Exercise prompt:
As the answer, give every line of the records that includes the word "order".

Stored items:
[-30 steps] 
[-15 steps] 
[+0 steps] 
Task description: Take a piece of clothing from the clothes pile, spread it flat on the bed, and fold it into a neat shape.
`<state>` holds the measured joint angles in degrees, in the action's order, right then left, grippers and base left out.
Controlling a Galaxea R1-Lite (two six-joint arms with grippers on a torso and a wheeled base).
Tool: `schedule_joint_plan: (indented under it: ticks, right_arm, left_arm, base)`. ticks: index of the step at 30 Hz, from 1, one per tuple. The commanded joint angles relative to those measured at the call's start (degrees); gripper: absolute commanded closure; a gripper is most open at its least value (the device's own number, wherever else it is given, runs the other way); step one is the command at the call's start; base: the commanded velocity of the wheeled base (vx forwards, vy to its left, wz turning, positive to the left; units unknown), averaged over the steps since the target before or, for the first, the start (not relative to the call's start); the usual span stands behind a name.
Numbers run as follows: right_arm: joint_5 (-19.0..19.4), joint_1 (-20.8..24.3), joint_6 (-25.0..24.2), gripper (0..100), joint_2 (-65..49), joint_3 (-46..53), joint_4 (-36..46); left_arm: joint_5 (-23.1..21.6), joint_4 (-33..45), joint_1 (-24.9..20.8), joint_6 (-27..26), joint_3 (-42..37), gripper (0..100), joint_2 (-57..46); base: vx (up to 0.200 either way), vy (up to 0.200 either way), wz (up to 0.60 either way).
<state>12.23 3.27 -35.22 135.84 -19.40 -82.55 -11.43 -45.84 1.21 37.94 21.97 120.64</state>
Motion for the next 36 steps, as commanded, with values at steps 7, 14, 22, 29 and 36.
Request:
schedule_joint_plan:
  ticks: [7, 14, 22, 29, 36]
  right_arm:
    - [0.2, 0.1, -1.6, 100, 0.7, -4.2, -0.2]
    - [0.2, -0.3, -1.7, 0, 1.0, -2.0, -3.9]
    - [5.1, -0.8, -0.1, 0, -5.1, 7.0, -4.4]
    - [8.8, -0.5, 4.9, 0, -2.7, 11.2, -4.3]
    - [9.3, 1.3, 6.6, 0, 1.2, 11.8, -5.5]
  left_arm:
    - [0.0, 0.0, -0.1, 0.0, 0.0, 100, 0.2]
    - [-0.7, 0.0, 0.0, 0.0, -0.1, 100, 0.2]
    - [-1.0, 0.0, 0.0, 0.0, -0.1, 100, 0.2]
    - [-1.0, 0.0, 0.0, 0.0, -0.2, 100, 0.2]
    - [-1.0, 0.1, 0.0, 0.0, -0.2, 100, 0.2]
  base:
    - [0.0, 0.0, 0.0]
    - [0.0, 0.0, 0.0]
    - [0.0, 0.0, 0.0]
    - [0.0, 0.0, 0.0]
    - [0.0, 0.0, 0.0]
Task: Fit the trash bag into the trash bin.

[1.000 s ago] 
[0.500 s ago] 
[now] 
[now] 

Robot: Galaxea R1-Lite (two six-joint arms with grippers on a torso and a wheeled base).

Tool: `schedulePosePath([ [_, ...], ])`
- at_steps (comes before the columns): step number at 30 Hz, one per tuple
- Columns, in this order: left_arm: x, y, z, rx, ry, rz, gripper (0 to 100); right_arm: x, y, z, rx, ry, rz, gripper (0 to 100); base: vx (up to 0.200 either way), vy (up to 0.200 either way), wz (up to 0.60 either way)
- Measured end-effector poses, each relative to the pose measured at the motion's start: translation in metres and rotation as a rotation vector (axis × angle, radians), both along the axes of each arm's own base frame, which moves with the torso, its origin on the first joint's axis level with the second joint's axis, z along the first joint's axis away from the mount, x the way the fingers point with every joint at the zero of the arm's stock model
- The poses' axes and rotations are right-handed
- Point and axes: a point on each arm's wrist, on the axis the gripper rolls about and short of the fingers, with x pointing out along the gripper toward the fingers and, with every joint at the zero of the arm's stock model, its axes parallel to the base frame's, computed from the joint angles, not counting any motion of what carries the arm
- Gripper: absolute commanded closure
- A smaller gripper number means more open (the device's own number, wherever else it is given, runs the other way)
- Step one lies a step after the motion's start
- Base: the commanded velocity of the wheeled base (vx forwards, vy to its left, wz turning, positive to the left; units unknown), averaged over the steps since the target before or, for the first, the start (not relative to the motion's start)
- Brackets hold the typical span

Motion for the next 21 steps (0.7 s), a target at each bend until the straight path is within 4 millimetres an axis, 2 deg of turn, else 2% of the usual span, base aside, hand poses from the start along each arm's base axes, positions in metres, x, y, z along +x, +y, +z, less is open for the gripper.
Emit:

Result below:
`<state>` holds the measured joint angles in degrees, in the action's order, right then left, grippers and base left out.
- Columns, in this order: left_arm: x, y, z, rx, ry, rz, gripper (0 to 100); right_arm: x, y, z, rx, ry, rz, gripper (0 to 100); base: vx (up to 0.200 either way), vy (up to 0.200 either way), wz (up to 0.60 either way)

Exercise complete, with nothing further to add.